━━ RECORDS SHOWN ━━
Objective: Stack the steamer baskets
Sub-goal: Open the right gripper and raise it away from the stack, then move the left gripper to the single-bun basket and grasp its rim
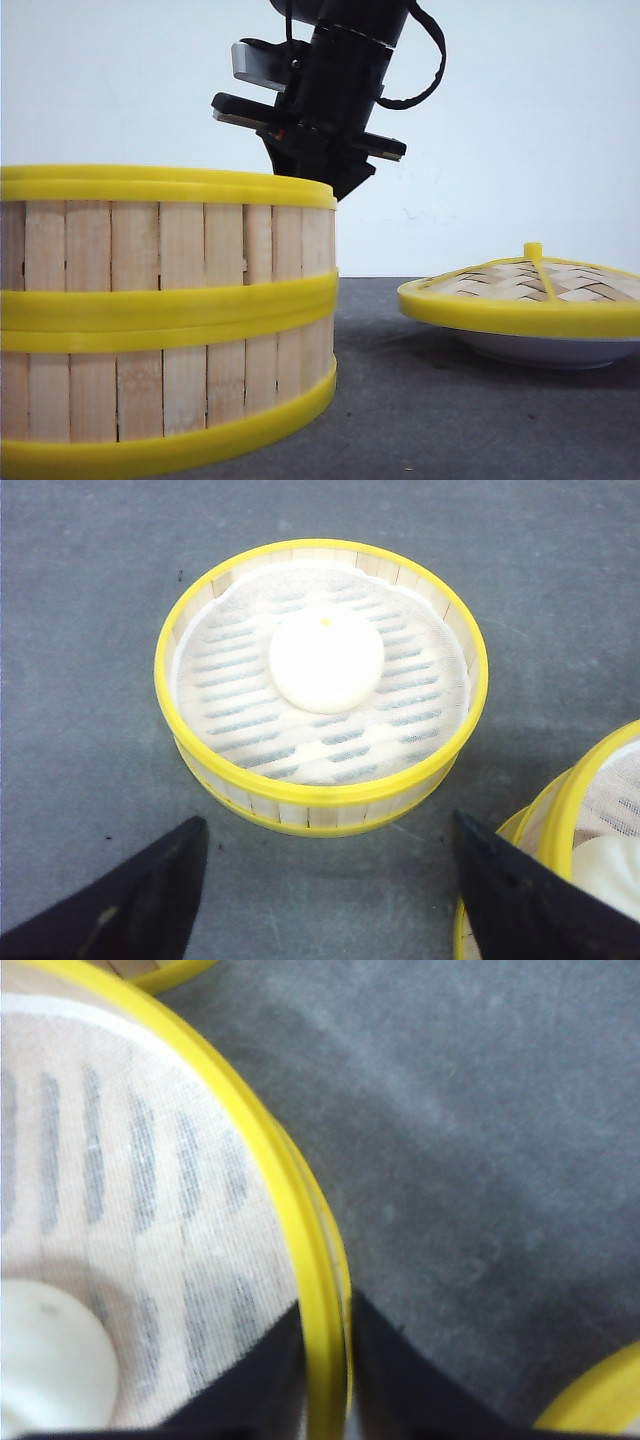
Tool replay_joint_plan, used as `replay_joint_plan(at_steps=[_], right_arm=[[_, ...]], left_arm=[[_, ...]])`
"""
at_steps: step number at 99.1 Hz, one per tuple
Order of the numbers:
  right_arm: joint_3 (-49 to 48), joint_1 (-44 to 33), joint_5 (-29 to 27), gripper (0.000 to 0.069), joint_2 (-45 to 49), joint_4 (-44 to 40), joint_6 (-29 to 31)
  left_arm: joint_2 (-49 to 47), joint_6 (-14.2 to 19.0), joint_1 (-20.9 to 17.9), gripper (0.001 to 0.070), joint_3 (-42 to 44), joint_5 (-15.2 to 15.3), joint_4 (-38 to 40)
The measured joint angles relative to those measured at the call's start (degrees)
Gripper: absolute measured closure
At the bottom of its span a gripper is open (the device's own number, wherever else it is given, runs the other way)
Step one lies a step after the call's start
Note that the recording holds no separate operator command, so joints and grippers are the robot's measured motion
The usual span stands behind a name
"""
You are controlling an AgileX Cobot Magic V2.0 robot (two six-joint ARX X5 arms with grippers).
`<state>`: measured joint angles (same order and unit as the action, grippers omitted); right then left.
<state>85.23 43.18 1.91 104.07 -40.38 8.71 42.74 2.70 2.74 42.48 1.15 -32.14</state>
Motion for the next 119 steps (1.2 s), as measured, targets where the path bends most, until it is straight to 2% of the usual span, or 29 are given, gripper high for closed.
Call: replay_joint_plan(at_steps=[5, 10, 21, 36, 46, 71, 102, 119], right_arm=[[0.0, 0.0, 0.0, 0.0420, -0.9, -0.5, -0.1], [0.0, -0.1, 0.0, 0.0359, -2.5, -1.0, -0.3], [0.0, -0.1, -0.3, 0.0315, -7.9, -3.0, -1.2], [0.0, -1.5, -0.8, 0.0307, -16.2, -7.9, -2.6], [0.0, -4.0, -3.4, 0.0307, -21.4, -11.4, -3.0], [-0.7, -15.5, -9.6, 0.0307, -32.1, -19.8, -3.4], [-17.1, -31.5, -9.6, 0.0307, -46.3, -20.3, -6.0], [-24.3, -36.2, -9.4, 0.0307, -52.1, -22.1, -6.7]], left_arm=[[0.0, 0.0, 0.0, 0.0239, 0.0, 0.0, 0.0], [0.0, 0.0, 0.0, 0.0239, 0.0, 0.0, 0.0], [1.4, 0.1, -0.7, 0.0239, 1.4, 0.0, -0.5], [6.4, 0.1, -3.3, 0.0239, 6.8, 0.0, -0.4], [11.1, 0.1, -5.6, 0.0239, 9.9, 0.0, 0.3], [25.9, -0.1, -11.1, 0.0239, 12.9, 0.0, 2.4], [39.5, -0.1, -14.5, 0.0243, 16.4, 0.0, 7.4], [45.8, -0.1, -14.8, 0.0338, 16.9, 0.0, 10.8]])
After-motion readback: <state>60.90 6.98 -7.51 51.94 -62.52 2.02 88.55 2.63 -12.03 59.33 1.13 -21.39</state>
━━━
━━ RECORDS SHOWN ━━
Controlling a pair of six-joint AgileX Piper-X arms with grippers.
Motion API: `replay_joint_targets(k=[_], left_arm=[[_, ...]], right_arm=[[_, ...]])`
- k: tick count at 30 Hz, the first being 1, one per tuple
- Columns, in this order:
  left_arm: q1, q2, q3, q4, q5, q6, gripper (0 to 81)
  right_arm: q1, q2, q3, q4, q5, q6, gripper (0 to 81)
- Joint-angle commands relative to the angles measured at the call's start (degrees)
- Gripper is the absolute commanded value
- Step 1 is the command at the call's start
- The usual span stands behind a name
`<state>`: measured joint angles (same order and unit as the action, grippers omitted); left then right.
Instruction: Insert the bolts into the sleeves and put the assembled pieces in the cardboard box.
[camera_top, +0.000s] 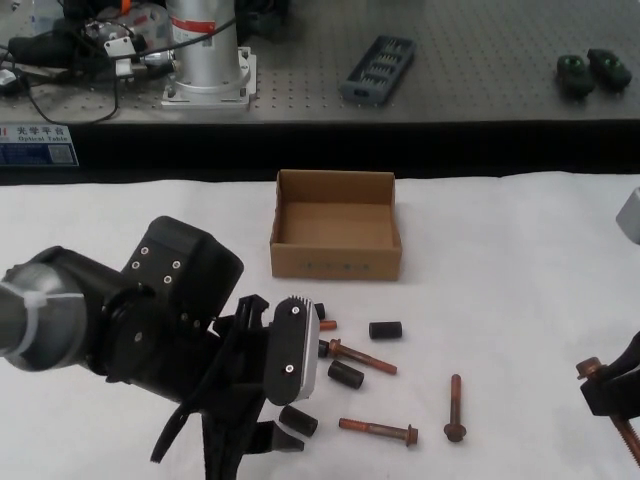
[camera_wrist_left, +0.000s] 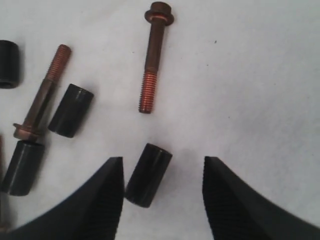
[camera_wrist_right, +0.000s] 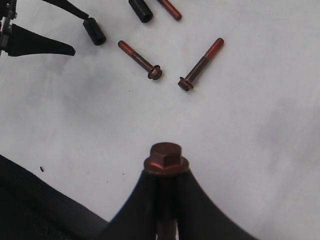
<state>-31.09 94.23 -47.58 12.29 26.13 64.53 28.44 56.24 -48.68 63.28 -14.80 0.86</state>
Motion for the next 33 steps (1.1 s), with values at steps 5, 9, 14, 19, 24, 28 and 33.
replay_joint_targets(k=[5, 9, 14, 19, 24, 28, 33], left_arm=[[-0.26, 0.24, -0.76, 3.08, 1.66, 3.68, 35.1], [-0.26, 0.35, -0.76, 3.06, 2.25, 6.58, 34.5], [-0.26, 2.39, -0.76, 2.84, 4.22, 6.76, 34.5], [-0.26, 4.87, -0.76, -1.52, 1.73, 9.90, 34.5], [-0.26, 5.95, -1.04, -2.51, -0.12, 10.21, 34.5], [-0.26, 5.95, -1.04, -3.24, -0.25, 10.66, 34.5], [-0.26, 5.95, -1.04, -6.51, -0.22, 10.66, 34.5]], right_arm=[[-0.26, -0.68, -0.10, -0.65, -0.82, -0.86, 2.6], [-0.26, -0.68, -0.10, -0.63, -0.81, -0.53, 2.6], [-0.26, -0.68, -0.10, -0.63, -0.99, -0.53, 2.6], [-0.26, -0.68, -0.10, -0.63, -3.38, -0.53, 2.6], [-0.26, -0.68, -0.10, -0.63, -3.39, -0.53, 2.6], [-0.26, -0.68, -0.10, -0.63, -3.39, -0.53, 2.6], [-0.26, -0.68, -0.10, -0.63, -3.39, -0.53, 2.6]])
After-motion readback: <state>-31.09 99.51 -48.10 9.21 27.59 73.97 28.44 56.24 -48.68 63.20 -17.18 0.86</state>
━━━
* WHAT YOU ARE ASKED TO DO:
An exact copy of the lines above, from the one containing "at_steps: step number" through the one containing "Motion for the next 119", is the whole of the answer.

* YOUR SOLUTION:
at_steps: step number at 99.1 Hz, one per tuple
Order of the numbers:
  right_arm: joint_3 (-49 to 48), joint_1 (-44 to 33), joint_5 (-29 to 27), gripper (0.000 to 0.069), joint_2 (-45 to 49), joint_4 (-44 to 40), joint_6 (-29 to 31)
  left_arm: joint_2 (-49 to 47), joint_6 (-14.2 to 19.0), joint_1 (-20.9 to 17.9), gripper (0.001 to 0.070), joint_3 (-42 to 44), joint_5 (-15.2 to 15.3), joint_4 (-38 to 40)
The measured joint angles relative to those measured at the call's start (degrees)
Gripper: absolute measured closure
At the bottom of its span a gripper is open (the device's own number, wherever else it is given, runs the other way)
Step one lies a step after the call's start
Note that the recording holds no separate operator command, so joints and grippers are the robot's measured motion
The usual span stands behind a name
"""
You are controlling an AgileX Cobot Magic V2.0 robot (two six-joint ARX X5 arms with grippers).
`<state>`: measured joint angles (same order and unit as the action, grippers omitted); right then left.
<state>85.23 43.18 1.91 104.07 -40.38 8.71 42.74 2.70 2.74 42.48 1.15 -32.14</state>
Motion for the next 119 steps (1.2 s), as measured, targets where the path bends most, until it is straight to 2% of the usual span, or 29 are given, gripper high for closed.

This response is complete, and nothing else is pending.